▶ [Your task]:
Please copy out the entries below exactly, beginning with the line that contains "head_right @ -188" and ending with the line that contains "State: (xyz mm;", and include nothing outside that span.

▶ [Supplied data]:
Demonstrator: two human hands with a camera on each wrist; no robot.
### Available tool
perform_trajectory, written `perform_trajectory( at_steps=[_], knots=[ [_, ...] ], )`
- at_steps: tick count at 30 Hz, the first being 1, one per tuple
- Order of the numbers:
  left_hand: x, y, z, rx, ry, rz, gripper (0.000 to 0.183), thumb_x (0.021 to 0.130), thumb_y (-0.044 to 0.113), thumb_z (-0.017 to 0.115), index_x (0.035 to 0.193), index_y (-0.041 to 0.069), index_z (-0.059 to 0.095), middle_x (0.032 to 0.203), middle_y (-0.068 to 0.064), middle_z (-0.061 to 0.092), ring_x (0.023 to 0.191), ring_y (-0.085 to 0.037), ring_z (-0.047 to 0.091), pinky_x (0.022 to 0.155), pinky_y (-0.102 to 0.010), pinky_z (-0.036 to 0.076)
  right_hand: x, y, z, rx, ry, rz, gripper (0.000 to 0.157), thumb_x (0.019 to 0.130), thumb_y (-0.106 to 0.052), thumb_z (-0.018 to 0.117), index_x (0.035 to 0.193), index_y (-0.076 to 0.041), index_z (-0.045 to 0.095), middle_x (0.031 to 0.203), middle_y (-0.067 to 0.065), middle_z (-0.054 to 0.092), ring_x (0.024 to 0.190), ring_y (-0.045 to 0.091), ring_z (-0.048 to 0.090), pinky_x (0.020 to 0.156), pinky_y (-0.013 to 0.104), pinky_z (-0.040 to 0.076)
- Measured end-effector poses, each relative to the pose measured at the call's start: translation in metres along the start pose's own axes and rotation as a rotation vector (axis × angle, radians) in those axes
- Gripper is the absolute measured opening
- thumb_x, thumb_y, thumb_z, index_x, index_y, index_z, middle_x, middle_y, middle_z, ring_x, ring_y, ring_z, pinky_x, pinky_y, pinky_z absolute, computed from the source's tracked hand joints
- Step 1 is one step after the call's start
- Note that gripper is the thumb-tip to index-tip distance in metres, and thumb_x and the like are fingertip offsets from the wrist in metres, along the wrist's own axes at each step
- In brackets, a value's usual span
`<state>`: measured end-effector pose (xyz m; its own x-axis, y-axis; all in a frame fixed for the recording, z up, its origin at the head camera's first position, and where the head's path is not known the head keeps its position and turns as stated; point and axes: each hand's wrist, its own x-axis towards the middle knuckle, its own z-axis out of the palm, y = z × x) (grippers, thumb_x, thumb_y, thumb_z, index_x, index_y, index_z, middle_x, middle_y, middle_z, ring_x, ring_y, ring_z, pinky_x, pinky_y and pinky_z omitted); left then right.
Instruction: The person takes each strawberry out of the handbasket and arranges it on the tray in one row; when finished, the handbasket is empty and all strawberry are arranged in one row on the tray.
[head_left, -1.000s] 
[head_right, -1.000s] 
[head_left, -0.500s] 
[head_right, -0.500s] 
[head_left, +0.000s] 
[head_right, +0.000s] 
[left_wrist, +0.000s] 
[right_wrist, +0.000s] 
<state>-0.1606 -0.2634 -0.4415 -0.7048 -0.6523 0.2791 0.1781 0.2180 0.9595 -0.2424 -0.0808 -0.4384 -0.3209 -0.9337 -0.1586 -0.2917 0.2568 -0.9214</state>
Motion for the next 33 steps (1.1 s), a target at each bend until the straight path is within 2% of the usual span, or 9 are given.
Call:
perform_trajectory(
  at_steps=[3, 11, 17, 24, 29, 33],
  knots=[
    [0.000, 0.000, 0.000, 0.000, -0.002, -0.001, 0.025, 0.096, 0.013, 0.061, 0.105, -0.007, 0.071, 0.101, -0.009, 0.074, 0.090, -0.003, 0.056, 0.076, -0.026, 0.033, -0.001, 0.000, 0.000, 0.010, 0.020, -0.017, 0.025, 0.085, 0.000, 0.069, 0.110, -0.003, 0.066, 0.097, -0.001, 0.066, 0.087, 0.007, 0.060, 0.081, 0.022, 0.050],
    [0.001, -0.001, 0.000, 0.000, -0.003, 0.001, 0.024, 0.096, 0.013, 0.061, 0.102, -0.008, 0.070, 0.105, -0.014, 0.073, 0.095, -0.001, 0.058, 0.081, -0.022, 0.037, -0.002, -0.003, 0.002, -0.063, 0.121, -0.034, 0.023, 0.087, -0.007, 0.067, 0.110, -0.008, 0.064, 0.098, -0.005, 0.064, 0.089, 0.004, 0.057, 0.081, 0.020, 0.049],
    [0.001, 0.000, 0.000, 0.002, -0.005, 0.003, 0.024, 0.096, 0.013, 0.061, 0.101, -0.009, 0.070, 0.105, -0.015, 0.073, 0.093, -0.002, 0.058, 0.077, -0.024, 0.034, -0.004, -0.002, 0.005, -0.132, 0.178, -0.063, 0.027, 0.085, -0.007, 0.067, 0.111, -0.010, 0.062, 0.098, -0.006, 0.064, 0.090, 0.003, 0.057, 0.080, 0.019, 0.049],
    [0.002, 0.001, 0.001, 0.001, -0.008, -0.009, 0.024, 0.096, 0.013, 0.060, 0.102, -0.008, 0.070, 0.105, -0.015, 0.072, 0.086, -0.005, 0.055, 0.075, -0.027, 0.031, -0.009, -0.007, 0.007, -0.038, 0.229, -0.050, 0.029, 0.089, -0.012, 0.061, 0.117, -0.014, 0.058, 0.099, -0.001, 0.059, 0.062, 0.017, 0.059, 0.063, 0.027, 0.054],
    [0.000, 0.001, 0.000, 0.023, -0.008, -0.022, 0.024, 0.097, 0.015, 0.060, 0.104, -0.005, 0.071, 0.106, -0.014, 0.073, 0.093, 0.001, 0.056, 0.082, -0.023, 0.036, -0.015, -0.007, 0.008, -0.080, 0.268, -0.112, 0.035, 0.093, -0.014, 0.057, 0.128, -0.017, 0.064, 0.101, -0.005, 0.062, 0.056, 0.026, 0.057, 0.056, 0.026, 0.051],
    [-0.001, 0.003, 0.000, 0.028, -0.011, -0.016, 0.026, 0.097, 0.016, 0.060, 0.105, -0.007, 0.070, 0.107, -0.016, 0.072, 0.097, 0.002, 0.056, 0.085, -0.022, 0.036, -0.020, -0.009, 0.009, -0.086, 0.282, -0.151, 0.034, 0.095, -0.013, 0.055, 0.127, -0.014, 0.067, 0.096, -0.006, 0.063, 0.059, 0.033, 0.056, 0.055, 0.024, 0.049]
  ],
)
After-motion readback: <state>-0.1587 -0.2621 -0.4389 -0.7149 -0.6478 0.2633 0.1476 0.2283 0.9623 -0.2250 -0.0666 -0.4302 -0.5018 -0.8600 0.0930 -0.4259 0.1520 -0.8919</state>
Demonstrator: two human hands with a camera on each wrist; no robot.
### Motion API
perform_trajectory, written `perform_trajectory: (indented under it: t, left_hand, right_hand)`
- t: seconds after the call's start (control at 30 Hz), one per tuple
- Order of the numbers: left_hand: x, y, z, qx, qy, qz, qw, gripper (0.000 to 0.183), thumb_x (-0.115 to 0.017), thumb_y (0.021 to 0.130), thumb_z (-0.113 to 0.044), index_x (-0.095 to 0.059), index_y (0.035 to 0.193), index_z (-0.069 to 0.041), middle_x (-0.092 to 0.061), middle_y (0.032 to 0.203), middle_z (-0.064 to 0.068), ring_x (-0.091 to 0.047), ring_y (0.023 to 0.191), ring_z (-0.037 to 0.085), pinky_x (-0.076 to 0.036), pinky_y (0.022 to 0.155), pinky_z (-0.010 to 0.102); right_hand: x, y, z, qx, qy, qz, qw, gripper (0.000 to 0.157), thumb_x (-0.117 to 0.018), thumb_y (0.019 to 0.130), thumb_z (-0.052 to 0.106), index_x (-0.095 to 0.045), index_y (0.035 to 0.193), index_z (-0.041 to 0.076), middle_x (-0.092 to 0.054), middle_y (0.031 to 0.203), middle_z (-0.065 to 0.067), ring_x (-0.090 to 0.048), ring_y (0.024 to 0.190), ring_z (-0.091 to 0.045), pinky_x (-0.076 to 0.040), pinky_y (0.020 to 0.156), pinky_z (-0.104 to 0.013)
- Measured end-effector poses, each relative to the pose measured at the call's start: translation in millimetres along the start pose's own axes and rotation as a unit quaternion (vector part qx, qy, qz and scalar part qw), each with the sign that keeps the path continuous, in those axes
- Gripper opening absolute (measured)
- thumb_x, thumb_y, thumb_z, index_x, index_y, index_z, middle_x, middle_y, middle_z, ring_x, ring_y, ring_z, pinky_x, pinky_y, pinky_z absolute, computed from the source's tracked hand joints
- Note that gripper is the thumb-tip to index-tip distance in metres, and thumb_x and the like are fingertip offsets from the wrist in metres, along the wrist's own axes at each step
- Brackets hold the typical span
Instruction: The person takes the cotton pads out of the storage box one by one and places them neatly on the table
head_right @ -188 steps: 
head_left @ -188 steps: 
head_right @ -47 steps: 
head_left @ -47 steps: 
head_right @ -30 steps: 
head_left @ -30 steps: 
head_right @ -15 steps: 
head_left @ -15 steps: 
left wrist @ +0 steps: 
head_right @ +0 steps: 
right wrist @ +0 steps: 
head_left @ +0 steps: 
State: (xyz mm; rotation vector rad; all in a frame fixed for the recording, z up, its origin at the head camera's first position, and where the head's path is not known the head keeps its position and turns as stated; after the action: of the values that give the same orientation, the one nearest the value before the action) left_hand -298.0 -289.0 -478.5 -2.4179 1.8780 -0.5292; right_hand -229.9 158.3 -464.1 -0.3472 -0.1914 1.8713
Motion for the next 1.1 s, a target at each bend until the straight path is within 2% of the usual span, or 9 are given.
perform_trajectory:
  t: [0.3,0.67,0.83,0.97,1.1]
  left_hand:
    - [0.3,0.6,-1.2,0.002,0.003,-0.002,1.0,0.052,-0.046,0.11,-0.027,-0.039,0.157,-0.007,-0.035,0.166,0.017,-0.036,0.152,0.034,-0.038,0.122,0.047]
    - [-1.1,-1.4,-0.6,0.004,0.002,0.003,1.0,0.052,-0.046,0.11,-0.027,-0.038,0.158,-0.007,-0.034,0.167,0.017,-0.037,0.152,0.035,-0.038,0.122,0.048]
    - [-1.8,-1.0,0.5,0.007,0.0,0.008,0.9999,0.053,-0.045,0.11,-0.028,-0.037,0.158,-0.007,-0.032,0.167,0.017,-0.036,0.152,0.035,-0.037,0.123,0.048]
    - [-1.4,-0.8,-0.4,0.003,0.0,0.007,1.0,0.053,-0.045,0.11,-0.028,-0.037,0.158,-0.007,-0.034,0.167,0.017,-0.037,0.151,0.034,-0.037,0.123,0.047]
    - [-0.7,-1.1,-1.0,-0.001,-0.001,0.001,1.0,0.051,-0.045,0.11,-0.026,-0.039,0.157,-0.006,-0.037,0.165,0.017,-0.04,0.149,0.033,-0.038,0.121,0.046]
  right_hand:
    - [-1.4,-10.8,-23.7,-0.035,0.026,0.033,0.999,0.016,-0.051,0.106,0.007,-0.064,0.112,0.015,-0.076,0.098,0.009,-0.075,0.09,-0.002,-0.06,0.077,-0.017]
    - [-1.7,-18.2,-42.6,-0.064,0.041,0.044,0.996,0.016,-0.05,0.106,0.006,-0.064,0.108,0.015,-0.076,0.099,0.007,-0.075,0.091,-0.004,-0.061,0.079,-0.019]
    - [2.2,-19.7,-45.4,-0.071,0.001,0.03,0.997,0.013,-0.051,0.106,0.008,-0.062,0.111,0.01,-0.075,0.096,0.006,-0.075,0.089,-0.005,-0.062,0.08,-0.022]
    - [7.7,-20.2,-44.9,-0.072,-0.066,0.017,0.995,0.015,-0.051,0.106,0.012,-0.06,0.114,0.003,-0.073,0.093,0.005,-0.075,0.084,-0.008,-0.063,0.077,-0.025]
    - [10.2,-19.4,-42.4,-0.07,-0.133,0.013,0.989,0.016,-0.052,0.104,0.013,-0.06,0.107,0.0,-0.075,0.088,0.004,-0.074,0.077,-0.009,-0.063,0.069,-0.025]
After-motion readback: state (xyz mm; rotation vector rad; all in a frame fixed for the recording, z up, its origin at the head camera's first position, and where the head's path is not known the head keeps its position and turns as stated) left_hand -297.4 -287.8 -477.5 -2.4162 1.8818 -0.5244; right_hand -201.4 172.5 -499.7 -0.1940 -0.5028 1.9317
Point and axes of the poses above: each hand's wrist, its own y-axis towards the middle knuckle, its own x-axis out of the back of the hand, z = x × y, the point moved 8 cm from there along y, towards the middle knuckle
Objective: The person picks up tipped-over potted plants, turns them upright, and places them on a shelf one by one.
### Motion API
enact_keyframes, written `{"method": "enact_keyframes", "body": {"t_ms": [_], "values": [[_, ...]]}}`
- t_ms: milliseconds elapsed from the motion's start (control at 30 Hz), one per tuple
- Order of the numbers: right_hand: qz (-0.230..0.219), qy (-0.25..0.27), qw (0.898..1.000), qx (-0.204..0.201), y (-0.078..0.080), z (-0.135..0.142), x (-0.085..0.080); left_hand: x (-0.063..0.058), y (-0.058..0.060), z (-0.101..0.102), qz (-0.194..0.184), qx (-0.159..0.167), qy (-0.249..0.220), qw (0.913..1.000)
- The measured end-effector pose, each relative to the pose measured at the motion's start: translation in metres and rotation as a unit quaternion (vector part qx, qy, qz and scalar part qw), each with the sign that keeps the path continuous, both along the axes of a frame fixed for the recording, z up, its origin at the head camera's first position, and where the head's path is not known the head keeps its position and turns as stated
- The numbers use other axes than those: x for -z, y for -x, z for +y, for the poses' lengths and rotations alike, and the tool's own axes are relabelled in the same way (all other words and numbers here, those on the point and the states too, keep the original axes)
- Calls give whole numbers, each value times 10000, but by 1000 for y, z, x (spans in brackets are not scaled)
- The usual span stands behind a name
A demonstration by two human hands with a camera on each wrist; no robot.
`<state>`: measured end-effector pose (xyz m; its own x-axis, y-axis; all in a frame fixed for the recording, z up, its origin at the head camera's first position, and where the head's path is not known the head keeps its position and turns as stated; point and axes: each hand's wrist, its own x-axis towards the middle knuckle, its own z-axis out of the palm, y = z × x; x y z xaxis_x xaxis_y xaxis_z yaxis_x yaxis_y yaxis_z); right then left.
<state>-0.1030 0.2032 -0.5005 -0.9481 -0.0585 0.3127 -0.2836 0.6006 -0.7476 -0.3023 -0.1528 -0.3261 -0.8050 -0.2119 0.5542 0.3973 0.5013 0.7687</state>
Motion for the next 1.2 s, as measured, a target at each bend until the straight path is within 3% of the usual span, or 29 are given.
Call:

▶ [Final answer]:
head_right @ -188 steps: 
head_left @ -188 steps: 
head_right @ -47 steps: 
head_left @ -47 steps: 
head_right @ -30 steps: 
head_left @ -30 steps: 
head_right @ -15 steps: 
head_left @ -15 steps: 
left wrist @ +0 steps: 
head_right @ +0 steps: 
right wrist @ +0 steps: 
head_left @ +0 steps: 
State: (xyz mm; rotation vector rad; all in a frame fixed for the recording, z up, its origin at the head camera's first position, and where the head's path is not known the head keeps its position and turns as stated; after the action: of the values that give the same orientation, the one nearest the value before the action) left_hand -298.0 -289.0 -478.5 -2.4179 1.8780 -0.5292; right_hand -229.9 158.3 -464.1 -0.3472 -0.1914 1.8713

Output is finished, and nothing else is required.